WHAT IS REQUIRED: Line by line, reproduce the records exactly.

DATA SHOWN:
+---+

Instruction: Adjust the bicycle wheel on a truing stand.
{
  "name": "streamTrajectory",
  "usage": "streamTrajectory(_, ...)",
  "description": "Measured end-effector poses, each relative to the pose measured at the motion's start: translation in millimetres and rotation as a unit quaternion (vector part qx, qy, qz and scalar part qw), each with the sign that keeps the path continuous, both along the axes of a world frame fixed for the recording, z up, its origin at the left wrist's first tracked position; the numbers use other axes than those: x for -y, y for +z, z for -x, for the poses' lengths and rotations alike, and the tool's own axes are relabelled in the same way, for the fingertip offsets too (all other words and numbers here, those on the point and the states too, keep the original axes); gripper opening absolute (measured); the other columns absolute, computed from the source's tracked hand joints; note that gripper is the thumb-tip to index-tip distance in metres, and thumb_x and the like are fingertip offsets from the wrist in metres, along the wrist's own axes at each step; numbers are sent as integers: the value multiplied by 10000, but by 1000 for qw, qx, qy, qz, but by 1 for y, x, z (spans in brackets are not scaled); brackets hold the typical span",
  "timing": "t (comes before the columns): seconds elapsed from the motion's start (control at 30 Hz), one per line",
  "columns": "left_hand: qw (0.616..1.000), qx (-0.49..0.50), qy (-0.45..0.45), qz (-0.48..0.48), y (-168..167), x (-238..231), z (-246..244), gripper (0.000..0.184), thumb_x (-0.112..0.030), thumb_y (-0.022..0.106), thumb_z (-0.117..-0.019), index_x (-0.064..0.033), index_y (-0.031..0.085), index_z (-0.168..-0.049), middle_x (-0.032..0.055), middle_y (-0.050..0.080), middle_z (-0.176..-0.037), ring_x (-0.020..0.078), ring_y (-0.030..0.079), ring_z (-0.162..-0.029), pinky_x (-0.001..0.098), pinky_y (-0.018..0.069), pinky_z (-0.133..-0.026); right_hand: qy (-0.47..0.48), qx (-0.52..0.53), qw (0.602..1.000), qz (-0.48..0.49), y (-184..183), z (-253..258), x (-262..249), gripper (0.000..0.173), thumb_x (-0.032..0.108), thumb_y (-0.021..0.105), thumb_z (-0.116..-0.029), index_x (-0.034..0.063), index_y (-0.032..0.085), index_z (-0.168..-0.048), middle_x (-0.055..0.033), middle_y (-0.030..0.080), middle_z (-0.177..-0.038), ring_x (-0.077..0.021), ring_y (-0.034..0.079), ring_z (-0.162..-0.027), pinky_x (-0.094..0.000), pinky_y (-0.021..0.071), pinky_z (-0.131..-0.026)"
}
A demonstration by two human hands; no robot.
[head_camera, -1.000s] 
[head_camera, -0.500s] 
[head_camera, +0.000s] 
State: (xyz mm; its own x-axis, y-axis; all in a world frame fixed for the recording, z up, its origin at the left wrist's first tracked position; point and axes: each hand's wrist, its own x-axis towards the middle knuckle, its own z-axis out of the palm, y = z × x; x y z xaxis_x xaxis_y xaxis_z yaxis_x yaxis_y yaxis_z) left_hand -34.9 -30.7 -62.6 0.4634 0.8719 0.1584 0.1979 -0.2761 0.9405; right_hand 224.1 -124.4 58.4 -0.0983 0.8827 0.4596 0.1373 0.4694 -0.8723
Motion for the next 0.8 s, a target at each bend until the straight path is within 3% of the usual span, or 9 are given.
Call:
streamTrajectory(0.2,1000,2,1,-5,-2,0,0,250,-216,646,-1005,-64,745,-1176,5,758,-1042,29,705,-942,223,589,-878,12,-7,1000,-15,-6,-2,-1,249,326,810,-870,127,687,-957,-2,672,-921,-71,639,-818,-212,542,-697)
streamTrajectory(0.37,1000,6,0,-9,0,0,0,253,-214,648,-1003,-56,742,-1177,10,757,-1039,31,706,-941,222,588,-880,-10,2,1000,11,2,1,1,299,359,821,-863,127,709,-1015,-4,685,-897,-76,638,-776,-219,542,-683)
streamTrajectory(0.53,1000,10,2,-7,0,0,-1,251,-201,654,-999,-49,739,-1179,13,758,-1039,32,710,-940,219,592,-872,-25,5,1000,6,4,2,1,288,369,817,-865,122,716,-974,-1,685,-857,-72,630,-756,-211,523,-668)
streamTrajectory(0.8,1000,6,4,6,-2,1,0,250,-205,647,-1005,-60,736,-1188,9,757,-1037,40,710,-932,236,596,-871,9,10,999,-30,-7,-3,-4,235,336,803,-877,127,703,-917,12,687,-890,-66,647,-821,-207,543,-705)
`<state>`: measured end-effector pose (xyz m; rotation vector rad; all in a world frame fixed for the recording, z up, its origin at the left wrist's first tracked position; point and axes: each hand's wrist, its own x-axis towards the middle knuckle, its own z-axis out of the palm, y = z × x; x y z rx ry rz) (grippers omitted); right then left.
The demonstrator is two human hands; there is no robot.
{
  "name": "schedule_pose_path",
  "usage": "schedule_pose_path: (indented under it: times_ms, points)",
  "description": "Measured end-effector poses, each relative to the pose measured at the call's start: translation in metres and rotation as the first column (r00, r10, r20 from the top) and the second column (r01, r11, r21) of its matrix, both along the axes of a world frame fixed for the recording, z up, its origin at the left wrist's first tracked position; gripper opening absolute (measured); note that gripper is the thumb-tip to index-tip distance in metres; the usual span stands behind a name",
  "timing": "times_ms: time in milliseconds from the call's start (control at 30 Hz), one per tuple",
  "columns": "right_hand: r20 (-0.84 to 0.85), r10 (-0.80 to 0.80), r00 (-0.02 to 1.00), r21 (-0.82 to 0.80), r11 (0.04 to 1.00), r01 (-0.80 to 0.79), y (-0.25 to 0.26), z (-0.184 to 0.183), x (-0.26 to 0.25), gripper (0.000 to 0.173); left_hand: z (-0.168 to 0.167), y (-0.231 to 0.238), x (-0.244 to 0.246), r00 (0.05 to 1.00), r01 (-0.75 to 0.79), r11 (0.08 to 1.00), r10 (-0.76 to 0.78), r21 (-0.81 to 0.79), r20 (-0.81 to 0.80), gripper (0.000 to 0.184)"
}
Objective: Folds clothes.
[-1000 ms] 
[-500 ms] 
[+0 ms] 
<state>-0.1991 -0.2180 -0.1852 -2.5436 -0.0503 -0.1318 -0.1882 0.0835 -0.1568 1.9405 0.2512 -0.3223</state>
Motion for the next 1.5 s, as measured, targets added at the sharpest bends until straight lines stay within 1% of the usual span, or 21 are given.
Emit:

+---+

RESPONSE:
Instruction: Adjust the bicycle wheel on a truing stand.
{
  "name": "streamTrajectory",
  "usage": "streamTrajectory(_, ...)",
  "description": "Measured end-effector poses, each relative to the pose measured at the motion's start: translation in millimetres and rotation as a unit quaternion (vector part qx, qy, qz and scalar part qw), each with the sign that keeps the path continuous, both along the axes of a world frame fixed for the recording, z up, its origin at the left wrist's first tracked position; the numbers use other axes than those: x for -y, y for +z, z for -x, for the poses' lengths and rotations alike, and the tool's own axes are relabelled in the same way, for the fingertip offsets too (all other words and numbers here, those on the point and the states too, keep the original axes); gripper opening absolute (measured); the other columns absolute, computed from the source's tracked hand joints; note that gripper is the thumb-tip to index-tip distance in metres, and thumb_x and the like are fingertip offsets from the wrist in metres, along the wrist's own axes at each step; numbers are sent as integers: the value multiplied by 10000, but by 1000 for qw, qx, qy, qz, but by 1 for y, x, z (spans in brackets are not scaled); brackets hold the typical span",
  "timing": "t (comes before the columns): seconds elapsed from the motion's start (control at 30 Hz), one per line",
  "columns": "left_hand: qw (0.616..1.000), qx (-0.49..0.50), qy (-0.45..0.45), qz (-0.48..0.48), y (-168..167), x (-238..231), z (-246..244), gripper (0.000..0.184), thumb_x (-0.112..0.030), thumb_y (-0.022..0.106), thumb_z (-0.117..-0.019), index_x (-0.064..0.033), index_y (-0.031..0.085), index_z (-0.168..-0.049), middle_x (-0.032..0.055), middle_y (-0.050..0.080), middle_z (-0.176..-0.037), ring_x (-0.020..0.078), ring_y (-0.030..0.079), ring_z (-0.162..-0.029), pinky_x (-0.001..0.098), pinky_y (-0.018..0.069), pinky_z (-0.133..-0.026); right_hand: qy (-0.47..0.48), qx (-0.52..0.53), qw (0.602..1.000), qz (-0.48..0.49), y (-184..183), z (-253..258), x (-262..249), gripper (0.000..0.173), thumb_x (-0.032..0.108), thumb_y (-0.021..0.105), thumb_z (-0.116..-0.029), index_x (-0.034..0.063), index_y (-0.032..0.085), index_z (-0.168..-0.048), middle_x (-0.055..0.033), middle_y (-0.030..0.080), middle_z (-0.177..-0.038), ring_x (-0.077..0.021), ring_y (-0.034..0.079), ring_z (-0.162..-0.027), pinky_x (-0.094..0.000), pinky_y (-0.021..0.071), pinky_z (-0.131..-0.026)"
}
A demonstration by two human hands; no robot.
[head_camera, -1.000s] 
[head_camera, -0.500s] 
[head_camera, +0.000s] 
State: (xyz mm; its own x-axis, y-axis; all in a world frame fixed for the recording, z up, its origin at the left wrist's first tracked position; point and axes: each hand's wrist, its own x-axis towards the middle knuckle, its own z-axis out of the palm, y = z × x; x y z xaxis_x xaxis_y xaxis_z yaxis_x yaxis_y yaxis_z) left_hand -34.9 -30.7 -62.6 0.4634 0.8719 0.1584 0.1979 -0.2761 0.9405; right_hand 224.1 -124.4 58.4 -0.0983 0.8827 0.4596 0.1373 0.4694 -0.8723
Motion for the next 0.8 s, a target at each bend until the straight path is within 3% of the usual span, or 9 are given.
Call:
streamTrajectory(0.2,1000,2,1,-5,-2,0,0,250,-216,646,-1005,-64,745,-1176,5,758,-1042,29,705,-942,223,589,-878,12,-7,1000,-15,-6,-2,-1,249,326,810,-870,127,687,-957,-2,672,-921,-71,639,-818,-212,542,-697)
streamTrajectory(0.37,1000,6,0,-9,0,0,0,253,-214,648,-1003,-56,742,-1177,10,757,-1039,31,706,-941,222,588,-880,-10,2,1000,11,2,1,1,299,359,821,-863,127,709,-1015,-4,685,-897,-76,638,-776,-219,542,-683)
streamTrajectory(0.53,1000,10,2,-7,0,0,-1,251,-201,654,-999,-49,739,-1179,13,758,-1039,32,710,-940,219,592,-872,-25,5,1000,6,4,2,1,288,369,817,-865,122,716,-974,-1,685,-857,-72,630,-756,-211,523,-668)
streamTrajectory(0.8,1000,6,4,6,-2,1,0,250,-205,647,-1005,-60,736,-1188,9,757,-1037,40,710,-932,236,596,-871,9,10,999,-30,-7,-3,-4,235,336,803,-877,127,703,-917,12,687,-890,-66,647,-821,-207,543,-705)
`<state>`: measured end-effector pose (xyz m; rotation vector rad; all in a world frame fixed for the recording, z up, its origin at the left wrist's first tracked position; point and axes: each hand's wrist, its own x-axis towards the middle knuckle, its own z-axis out of the palm, y = z × x; x y z rx ry rz) (grippers omitted); right then left.
The demonstrator is two human hands; there is no robot.
{
  "name": "schedule_pose_path",
  "usage": "schedule_pose_path: (indented under it: times_ms, points)",
  "description": "Measured end-effector poses, each relative to the pose measured at the call's start: translation in metres and rotation as the first column (r00, r10, r20 from the top) and the second column (r01, r11, r21) of its matrix, both along the axes of a world frame fixed for the recording, z up, its origin at the left wrist's first tracked position; gripper opening absolute (measured); note that gripper is the thumb-tip to index-tip distance in metres; the usual span stands behind a name",
  "timing": "times_ms: time in milliseconds from the call's start (control at 30 Hz), one per tuple",
  "columns": "right_hand: r20 (-0.84 to 0.85), r10 (-0.80 to 0.80), r00 (-0.02 to 1.00), r21 (-0.82 to 0.80), r11 (0.04 to 1.00), r01 (-0.80 to 0.79), y (-0.25 to 0.26), z (-0.184 to 0.183), x (-0.26 to 0.25), gripper (0.000 to 0.173); left_hand: z (-0.168 to 0.167), y (-0.231 to 0.238), x (-0.244 to 0.246), r00 (0.05 to 1.00), r01 (-0.75 to 0.79), r11 (0.08 to 1.00), r10 (-0.76 to 0.78), r21 (-0.81 to 0.79), r20 (-0.81 to 0.80), gripper (0.000 to 0.184)"
}
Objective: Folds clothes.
[-1000 ms] 
[-500 ms] 
[+0 ms] 
<state>-0.1991 -0.2180 -0.1852 -2.5436 -0.0503 -0.1318 -0.1882 0.0835 -0.1568 1.9405 0.2512 -0.3223</state>
Motion for the next 1.5 s, as measured, targets added at the sharpest bends until straight lines stay within 1% of the usual span, or 21 are given.
Emit:

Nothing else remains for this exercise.